How do you block threads?

I have a multithreaded C test that can be depicted like this:

Thread 1   Thread 2   Thread 3       Control thread

while(1)   while(1)    while(1)       while(1)
   |          |          |             
   |          |          |                |             
   |          |          |            every one second: 
   |          |          |               wait for other threads to be blocked
   |          |          |               do something with S values
   |          |          |                |             
   |          |          |                |             
 write S1    write S2   write S3          |
   |          |          |                |          
   |          |          |                |
 barrier     barrier   barrier         barrier

      

My problem is with the operator wait for other threads to be blocked

in the diagram above.

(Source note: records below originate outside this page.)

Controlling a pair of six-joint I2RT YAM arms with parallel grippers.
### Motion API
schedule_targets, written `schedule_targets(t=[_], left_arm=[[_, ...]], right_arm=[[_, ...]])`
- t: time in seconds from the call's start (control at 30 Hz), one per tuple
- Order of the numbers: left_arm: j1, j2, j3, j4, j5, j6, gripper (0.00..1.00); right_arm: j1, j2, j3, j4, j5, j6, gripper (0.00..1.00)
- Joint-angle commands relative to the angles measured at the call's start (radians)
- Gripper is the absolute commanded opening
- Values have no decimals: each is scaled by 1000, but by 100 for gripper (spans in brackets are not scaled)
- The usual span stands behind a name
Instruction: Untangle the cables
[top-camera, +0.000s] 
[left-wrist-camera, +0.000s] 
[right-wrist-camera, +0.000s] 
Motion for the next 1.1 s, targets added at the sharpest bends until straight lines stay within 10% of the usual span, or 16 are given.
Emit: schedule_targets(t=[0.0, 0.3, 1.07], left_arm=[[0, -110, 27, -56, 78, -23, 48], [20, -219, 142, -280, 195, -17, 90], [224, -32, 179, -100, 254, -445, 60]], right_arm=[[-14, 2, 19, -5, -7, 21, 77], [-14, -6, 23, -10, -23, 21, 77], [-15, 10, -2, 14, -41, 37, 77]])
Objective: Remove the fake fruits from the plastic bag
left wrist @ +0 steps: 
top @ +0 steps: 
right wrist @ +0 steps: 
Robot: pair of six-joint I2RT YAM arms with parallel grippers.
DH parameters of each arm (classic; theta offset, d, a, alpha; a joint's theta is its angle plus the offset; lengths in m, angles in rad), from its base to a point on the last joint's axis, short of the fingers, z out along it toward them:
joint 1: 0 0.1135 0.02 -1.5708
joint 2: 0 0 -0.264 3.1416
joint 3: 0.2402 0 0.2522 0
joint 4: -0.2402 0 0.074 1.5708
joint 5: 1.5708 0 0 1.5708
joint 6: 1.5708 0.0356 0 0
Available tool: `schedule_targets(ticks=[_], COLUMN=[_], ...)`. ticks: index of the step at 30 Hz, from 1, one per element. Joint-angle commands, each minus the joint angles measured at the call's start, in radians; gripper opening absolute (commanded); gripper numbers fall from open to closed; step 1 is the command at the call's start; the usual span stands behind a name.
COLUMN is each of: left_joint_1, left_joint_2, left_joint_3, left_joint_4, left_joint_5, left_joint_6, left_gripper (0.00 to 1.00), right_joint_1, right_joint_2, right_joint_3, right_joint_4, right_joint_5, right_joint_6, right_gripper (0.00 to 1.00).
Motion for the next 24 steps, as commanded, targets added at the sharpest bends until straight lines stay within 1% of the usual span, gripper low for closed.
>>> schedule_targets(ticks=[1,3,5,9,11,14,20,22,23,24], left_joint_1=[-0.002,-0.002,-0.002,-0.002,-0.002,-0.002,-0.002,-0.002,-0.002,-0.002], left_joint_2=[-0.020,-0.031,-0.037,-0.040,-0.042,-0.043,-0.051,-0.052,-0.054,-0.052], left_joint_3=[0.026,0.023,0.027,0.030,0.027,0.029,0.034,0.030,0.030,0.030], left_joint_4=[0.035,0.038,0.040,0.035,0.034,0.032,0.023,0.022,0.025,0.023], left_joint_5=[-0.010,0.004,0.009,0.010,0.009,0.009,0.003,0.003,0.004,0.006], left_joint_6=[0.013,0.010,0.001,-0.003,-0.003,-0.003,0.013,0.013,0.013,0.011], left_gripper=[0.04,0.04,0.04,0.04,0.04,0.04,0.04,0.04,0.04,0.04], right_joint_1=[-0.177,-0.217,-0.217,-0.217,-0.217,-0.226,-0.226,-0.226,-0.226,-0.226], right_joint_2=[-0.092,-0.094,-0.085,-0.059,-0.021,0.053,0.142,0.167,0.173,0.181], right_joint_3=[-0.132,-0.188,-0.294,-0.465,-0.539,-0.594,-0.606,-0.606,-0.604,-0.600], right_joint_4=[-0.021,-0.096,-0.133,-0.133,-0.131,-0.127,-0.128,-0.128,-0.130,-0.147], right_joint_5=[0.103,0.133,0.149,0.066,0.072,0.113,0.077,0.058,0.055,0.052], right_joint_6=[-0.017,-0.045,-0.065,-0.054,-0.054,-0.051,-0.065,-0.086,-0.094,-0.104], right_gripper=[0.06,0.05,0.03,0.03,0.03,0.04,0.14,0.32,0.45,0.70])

So far I have come to the following solution to implement it:

#ifndef _GNU_SOURCE
#define _GNU_SOURCE
#endif

#include <stdio.h>
#include <pthread.h>
#include <unistd.h>
#include <stdlib.h>
#include <time.h>
#include <inttypes.h>

#define NB_THREADS 11

pthread_barrier_t b;
uint8_t blocked_flags[NB_THREADS] = {0};
pthread_mutex_t blocked_flags_mutexes[NB_THREADS];
uint64_t states[NB_THREADS] = {0};

uint64_t time_diff_get(struct timespec *start, struct timespec *end) {
  uint64_t end_ns = end->tv_sec * 1E9 + end->tv_nsec;
  uint64_t start_ns = start->tv_sec * 1E9 + start->tv_nsec;
  uint64_t res = end_ns - start_ns;
  return res;
}

static void *worker_thread(void *arg) {
  uint8_t id = *((uint8_t *)arg);
  int a =  0;
  while(1) {
    for (int i = 0; i < 1000; i++) {
      a++;
    }
    states[id]++;
    pthread_mutex_lock(&blocked_flags_mutexes[id]);
    blocked_flags[id] = 1;
    pthread_mutex_unlock(&blocked_flags_mutexes[id]);
    pthread_barrier_wait(&b);
    pthread_mutex_lock(&blocked_flags_mutexes[id]);
    blocked_flags[id] = 0;
    pthread_mutex_unlock(&blocked_flags_mutexes[id]);
  }
  printf ("a = %d\n", a);
  return NULL;
}

static void *control_thread() {

  struct timespec last_time;
  clock_gettime(CLOCK_REALTIME, &last_time);

  while(1) {

    struct timespec time;
    clock_gettime(CLOCK_REALTIME, &time);
    if (time_diff_get(&last_time, &time) >= 1E9) {

      // Wait for all threads to be blocked
      for (int i = 0; i < NB_THREADS; i++) {
        while (1) {
          pthread_mutex_lock(&blocked_flags_mutexes[i]);
          if (blocked_flags[i] == 1) {
            pthread_mutex_unlock(&blocked_flags_mutexes[i]);
            break;
          }
          pthread_mutex_unlock(&blocked_flags_mutexes[i]);
        }
      }
      for (int i = 0; i < NB_THREADS; i++) {
        pthread_mutex_lock(&blocked_flags_mutexes[i]);
        if (blocked_flags[i] == 0) {
          printf("How could I avoid to be there ??\n");
          exit(-1);
        }
        pthread_mutex_unlock(&blocked_flags_mutexes[i]);
      }

      // Do some intersting stuff here with states array
      // .....
      // .....

      // Save last time
      clock_gettime(CLOCK_REALTIME, &last_time);
    }

    pthread_barrier_wait(&b);
  }
  return NULL;
}

int main() {

  // Init barrier
  pthread_barrier_init(&b, NULL, NB_THREADS + 1);

  // Create worker threads
  pthread_t threads[NB_THREADS];
  uint8_t ids[NB_THREADS];
  for (int i = 0; i < NB_THREADS; i++) {
    ids[i] = i;
    pthread_mutex_init(&blocked_flags_mutexes[i], NULL);
  }
  for (int i = 0; i < NB_THREADS; i++) {
    pthread_attr_t attr;
    pthread_attr_init(&attr);
    cpu_set_t cpu_set;
    CPU_ZERO(&cpu_set);
    CPU_SET(i + 1, &cpu_set);
    pthread_attr_setaffinity_np(&attr, sizeof(cpu_set_t), &cpu_set);
    pthread_create(&threads[i], &attr, worker_thread, &ids[i]);
  }

  // Create control thread
  pthread_t ctrl_thread;
  pthread_attr_t attr;
  pthread_attr_init(&attr);
  cpu_set_t cpu_set;
  CPU_ZERO(&cpu_set);
  CPU_SET(0, &cpu_set);
  pthread_attr_setaffinity_np(&attr, sizeof(cpu_set_t), &cpu_set);
  pthread_create(&ctrl_thread, &attr, control_thread, NULL);

  // Join on worker threads
  for (int i = 0; i < NB_THREADS; i++) {
    pthread_join(threads[i], NULL);
  }

  return 0;
}

      

But running this benchmark compiled with gcc -O0

on an Intel 12 "processor clearly shows me that I have a" race "problem because the process always exits after a few seconds with a message. How can I solve this?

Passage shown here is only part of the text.